Your objective
Select and copy out every line in the records containing "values".

START Available data

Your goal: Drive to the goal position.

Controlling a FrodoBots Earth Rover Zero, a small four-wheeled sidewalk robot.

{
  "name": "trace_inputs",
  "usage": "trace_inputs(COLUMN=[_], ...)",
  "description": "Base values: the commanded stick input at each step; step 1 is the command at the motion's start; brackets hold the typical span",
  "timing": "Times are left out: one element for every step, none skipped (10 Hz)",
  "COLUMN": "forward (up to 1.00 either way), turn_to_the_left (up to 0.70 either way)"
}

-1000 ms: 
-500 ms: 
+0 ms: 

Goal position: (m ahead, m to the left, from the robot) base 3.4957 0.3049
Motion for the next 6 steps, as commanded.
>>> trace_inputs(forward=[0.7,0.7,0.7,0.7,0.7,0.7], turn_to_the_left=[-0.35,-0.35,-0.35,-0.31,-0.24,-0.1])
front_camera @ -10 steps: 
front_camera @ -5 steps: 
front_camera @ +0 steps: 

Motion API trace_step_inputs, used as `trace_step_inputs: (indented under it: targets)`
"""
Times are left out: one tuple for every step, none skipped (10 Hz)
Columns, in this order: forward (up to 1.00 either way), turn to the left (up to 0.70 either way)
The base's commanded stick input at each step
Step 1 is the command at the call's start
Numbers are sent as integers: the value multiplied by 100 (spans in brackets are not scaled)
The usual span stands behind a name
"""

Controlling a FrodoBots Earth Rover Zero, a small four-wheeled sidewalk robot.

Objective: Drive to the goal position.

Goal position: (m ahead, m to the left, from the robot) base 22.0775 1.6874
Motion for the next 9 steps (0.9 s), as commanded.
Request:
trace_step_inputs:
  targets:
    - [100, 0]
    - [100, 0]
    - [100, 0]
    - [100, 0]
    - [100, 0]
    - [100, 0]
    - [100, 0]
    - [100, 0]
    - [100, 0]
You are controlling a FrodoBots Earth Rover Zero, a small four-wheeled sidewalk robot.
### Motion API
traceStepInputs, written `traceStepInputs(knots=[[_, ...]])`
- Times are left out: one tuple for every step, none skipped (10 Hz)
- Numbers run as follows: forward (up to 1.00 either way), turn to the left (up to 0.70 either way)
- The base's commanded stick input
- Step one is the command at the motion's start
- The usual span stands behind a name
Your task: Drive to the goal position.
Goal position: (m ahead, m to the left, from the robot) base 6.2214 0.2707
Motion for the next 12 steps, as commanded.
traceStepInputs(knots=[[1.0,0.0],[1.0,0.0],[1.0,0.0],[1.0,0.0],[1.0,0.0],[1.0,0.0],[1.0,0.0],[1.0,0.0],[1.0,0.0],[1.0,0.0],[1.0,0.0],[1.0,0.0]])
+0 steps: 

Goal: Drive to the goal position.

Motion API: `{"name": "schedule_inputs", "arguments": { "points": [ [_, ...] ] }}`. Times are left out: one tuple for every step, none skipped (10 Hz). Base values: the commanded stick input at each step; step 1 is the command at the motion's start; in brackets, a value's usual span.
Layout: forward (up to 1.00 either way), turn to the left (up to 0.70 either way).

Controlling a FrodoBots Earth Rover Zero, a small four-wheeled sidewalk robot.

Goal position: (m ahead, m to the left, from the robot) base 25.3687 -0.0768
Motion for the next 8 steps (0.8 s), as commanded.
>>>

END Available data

Exercise response
  "description": "Base values: the commanded stick input at each step; step 1 is the command at the motion's start; brackets hold the typical span",
Motion API: `{"name": "schedule_inputs", "arguments": { "points": [ [_, ...] ] }}`. Times are left out: one tuple for every step, none skipped (10 Hz). Base values: the commanded stick input at each step; step 1 is the command at the motion's start; in brackets, a value's usual span.

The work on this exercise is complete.